- **WHAT NEEDS TO BE DONE**:
Somewhere below are a line with "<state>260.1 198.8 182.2" and a later line with "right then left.". Output exactly those lines and all lines between them.

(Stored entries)
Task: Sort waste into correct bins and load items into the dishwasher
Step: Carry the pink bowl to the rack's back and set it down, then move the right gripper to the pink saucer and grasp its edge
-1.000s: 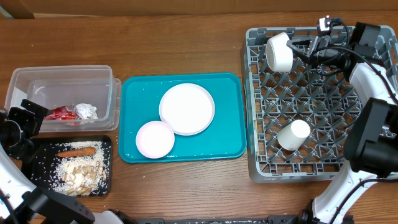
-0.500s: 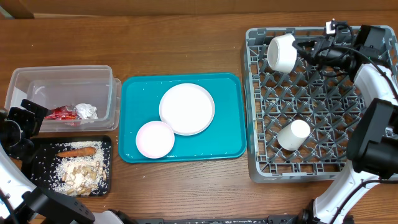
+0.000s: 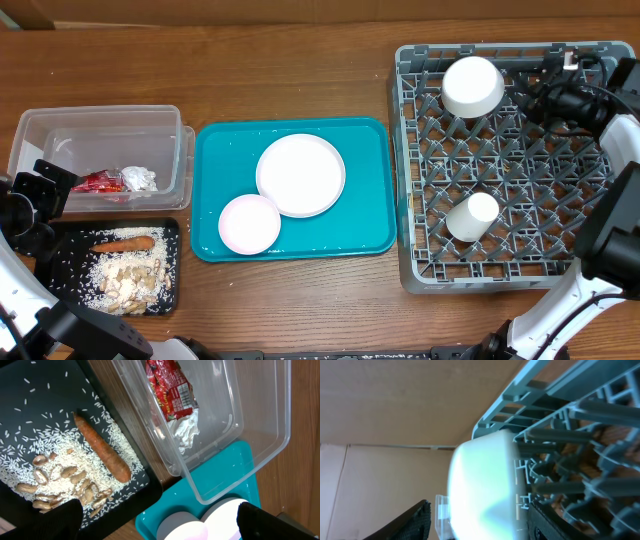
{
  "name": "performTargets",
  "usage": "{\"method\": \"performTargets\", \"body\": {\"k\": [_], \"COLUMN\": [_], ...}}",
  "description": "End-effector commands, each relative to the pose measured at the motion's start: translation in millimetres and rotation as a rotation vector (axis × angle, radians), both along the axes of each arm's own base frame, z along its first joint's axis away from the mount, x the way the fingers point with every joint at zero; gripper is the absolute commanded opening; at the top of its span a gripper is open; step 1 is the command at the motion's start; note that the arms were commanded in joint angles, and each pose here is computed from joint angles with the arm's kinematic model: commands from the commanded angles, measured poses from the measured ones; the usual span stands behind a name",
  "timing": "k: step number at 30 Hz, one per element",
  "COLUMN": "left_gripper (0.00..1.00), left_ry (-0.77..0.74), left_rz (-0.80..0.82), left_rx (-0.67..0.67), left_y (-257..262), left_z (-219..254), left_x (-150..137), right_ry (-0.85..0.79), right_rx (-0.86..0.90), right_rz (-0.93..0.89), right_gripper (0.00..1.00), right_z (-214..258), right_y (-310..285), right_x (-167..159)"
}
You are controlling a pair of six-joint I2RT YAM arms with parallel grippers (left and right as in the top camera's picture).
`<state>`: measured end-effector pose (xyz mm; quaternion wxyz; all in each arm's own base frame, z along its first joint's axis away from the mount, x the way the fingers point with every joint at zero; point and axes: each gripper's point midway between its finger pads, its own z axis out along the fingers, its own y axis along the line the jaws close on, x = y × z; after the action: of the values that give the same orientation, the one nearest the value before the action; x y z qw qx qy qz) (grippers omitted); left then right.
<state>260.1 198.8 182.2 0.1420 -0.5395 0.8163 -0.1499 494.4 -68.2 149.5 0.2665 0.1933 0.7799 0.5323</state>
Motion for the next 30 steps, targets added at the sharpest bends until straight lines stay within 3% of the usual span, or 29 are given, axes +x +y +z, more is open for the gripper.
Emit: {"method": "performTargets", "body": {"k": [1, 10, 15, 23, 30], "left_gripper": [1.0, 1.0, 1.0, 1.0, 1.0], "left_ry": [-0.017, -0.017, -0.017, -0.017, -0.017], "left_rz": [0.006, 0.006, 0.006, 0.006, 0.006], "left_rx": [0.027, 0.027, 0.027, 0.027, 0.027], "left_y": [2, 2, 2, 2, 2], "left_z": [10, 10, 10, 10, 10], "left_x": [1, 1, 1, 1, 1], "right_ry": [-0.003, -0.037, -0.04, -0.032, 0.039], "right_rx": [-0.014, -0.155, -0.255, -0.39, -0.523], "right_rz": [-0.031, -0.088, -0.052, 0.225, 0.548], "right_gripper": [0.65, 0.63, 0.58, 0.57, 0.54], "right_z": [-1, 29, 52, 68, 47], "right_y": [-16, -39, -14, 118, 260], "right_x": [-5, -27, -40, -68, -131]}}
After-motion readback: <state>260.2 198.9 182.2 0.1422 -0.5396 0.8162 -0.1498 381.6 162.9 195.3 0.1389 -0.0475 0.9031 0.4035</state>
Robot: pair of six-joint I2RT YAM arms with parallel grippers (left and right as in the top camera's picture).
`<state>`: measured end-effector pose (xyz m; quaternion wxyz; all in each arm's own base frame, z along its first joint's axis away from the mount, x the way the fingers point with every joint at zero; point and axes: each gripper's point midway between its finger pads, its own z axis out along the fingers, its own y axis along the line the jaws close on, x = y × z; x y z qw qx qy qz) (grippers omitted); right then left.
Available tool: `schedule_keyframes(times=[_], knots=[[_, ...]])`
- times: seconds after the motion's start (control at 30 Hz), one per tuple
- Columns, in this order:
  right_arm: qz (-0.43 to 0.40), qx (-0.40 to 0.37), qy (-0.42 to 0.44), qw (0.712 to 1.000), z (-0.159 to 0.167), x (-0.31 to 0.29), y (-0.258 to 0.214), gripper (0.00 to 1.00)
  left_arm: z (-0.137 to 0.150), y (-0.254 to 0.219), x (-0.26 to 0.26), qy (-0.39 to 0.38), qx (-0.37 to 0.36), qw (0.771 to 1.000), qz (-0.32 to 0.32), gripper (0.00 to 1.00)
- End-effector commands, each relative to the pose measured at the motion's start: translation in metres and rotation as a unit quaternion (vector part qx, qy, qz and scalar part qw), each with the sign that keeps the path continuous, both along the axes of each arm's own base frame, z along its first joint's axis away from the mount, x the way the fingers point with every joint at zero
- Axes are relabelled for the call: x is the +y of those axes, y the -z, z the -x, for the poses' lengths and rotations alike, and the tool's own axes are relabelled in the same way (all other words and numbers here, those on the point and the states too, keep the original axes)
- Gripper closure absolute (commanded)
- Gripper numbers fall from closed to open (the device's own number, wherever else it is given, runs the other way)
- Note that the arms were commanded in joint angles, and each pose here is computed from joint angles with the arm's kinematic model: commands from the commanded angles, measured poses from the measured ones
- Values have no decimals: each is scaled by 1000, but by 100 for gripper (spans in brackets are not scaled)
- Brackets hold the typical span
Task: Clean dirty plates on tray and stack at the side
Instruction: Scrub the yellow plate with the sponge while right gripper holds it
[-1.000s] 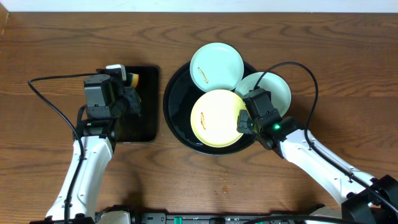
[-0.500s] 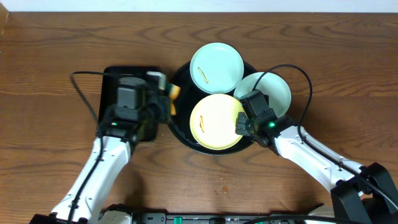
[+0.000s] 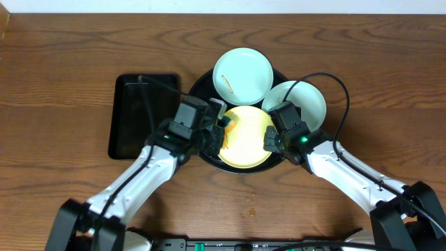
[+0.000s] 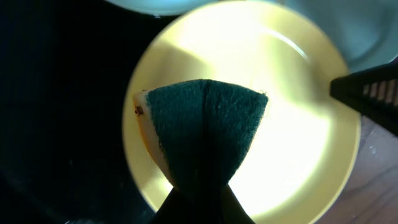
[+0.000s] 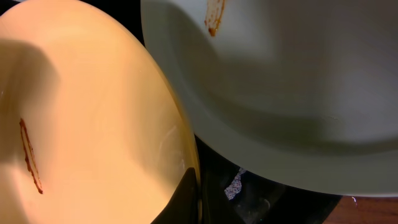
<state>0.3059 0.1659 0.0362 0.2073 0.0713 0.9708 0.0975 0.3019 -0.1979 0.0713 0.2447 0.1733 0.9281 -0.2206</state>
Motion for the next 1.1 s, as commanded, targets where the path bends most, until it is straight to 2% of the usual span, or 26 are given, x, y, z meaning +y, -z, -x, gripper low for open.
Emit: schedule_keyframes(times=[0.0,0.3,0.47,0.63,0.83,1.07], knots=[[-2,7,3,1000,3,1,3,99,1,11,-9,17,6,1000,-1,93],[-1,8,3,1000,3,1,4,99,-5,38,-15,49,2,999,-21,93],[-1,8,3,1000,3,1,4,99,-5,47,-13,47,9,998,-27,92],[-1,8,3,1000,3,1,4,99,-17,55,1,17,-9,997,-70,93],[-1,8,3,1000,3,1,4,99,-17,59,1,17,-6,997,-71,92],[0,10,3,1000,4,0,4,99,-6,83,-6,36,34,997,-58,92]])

- **RESPONSE**:
<state>260.1 198.8 182.2 0.1420 -0.5395 0.8163 -0.1499 494.4 -68.2 149.5 0.2665 0.1933 0.7799 0.5323</state>
Motion for the next 30 steps, targets added at the sharpest bends until straight lines stay within 3% of the usual span, or 29 are given, axes +x +y +z, more is open for the gripper.
Emit: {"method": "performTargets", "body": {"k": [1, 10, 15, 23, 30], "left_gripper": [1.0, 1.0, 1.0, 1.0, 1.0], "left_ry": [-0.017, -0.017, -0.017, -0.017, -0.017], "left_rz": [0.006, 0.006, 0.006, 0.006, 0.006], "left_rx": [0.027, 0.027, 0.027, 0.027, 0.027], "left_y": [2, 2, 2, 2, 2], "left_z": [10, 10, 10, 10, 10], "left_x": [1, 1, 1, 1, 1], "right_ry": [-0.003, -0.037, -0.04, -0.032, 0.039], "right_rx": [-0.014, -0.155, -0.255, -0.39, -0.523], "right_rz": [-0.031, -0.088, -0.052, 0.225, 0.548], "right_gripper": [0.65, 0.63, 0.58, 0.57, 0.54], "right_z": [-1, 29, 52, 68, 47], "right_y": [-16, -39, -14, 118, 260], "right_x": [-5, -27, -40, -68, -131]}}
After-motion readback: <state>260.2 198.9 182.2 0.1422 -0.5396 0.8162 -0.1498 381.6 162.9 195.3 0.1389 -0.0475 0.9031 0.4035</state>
Robot: pair of six-joint I2RT YAM arms with parallel grippers (left and right as in the top camera's picture).
`<state>`: measured end-effector pose (xyz m; quaternion wxyz; all in each arm's own base frame, z along its first joint's axis away from the mount, x the way the fingers point with every joint at zero; point and axes: each gripper's point midway between its finger pads, its own z axis out along the fingers, its own y axis along the line the jaws close on, x = y × z; x y z qw qx qy qz) (grippers omitted); right then left.

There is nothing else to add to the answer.